### WORK TO COMPLETE
Go through the data and copy each line that holds "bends".
-.-.-
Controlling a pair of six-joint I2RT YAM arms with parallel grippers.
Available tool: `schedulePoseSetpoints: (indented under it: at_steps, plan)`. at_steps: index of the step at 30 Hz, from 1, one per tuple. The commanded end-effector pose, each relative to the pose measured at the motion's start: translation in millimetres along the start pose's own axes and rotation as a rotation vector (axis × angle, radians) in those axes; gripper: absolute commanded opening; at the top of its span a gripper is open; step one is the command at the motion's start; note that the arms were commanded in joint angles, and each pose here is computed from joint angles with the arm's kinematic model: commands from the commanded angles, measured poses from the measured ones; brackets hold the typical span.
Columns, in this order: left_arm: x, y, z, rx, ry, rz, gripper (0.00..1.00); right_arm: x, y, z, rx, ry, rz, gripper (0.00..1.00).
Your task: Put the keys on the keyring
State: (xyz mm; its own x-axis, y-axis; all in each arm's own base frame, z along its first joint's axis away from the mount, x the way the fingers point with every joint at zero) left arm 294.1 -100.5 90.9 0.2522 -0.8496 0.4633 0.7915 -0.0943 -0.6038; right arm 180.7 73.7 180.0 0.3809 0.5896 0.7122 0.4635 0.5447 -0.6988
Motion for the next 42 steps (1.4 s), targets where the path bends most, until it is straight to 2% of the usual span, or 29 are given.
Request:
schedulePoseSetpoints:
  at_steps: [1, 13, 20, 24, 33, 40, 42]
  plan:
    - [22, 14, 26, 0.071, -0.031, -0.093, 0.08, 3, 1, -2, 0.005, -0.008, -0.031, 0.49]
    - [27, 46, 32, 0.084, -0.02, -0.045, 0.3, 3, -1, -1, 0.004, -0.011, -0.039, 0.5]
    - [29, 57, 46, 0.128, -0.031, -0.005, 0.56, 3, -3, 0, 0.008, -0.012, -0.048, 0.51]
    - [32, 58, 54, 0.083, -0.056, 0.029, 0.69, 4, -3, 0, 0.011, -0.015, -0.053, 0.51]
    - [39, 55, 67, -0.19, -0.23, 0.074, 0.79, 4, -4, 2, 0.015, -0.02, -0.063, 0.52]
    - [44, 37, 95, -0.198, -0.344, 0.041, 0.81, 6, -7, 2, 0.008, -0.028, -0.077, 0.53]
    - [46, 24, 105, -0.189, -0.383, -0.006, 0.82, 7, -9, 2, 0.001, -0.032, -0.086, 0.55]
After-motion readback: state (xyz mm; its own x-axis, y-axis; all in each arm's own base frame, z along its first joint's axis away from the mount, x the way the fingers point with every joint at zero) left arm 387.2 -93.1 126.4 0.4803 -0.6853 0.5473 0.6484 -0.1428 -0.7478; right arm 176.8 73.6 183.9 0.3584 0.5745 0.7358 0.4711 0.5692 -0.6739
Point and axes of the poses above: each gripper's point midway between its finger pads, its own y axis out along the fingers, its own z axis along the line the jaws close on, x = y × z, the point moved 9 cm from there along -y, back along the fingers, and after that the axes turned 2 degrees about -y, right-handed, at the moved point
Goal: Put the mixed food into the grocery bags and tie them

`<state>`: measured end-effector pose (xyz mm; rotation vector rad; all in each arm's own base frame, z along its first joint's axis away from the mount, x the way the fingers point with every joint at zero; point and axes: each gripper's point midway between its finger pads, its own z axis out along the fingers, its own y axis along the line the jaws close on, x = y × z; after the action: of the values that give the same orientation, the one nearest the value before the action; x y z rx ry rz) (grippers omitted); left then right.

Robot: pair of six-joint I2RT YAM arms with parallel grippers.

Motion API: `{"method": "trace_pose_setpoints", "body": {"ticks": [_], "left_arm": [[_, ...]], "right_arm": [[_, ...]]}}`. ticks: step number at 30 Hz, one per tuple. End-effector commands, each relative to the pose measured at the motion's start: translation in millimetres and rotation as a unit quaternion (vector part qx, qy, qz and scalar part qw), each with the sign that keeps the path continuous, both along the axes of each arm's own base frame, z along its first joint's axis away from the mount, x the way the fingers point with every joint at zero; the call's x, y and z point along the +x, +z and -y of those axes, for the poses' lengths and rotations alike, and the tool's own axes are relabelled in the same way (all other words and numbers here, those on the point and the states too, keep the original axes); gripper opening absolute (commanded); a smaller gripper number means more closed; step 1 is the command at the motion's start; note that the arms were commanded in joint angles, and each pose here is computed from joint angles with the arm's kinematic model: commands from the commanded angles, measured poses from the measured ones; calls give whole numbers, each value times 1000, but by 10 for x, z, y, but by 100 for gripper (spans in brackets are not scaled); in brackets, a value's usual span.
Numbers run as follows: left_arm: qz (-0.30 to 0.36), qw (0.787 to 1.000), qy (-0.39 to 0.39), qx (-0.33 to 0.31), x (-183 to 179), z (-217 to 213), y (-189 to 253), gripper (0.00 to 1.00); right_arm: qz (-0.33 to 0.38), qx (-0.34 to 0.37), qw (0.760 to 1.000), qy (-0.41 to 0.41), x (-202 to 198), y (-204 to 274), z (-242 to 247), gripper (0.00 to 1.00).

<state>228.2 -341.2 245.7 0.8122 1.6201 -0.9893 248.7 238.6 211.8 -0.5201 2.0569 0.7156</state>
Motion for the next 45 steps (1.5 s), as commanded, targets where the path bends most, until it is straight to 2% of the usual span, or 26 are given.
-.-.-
### ANSWER SECTION
Motion for the next 42 steps (1.4 s), targets where the path bends most, until it is straight to 2% of the usual span, or 29 are given.
Motion for the next 45 steps (1.5 s), as commanded, targets where the path bends most, until it is straight to 2% of the usual span, or 26 are given.

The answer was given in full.